▶ **Aim of the exercise**
Collect the lines of the entries where "black" shows up.
(Records for the exercise)
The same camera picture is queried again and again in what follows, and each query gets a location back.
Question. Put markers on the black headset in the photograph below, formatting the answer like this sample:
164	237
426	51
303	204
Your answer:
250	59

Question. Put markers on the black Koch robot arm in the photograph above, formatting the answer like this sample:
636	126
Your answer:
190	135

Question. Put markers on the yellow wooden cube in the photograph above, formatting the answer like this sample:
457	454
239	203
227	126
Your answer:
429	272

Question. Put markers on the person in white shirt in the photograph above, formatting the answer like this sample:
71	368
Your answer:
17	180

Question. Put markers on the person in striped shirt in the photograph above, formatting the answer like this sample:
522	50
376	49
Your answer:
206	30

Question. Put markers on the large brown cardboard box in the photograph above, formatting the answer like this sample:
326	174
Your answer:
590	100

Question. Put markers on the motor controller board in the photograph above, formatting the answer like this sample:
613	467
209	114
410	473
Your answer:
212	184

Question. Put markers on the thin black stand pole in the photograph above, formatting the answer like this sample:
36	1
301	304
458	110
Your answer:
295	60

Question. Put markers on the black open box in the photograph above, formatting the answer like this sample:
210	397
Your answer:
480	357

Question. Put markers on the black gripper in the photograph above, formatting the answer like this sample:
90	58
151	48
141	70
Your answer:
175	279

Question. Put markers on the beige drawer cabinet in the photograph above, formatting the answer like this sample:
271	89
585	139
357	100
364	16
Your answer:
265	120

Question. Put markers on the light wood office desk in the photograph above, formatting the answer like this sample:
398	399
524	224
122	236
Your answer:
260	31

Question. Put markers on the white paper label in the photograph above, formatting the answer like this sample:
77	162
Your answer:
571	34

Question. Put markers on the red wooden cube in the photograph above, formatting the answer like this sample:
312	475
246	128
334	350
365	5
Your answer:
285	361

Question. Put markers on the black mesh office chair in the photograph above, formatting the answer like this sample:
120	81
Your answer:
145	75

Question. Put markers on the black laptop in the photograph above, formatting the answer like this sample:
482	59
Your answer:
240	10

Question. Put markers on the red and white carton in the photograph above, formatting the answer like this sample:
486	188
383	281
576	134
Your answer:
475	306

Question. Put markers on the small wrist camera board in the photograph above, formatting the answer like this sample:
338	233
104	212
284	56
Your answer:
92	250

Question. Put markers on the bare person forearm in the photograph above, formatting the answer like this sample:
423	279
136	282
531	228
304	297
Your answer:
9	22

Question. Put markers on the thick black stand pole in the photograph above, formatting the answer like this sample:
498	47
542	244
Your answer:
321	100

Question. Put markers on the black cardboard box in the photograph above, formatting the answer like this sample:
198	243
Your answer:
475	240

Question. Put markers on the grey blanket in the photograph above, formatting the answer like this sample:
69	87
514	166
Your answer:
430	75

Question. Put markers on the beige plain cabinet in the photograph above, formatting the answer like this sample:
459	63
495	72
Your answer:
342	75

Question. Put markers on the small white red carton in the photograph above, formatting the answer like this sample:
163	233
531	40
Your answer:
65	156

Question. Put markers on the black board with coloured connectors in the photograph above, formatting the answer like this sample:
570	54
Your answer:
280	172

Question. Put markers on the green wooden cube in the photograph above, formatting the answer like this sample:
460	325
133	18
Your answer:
(End Records for the exercise)
▶ **Reply**
Question. Put markers on the black headset in the photograph below, formatting the answer like this sample:
Question. Put markers on the black Koch robot arm in the photograph above, formatting the answer like this sample:
Question. Put markers on the thin black stand pole in the photograph above, formatting the answer like this sample:
Question. Put markers on the black open box in the photograph above, formatting the answer like this sample:
Question. Put markers on the black gripper in the photograph above, formatting the answer like this sample:
Question. Put markers on the black mesh office chair in the photograph above, formatting the answer like this sample:
Question. Put markers on the black laptop in the photograph above, formatting the answer like this sample:
Question. Put markers on the thick black stand pole in the photograph above, formatting the answer like this sample:
Question. Put markers on the black cardboard box in the photograph above, formatting the answer like this sample:
Question. Put markers on the black board with coloured connectors in the photograph above, formatting the answer like this sample:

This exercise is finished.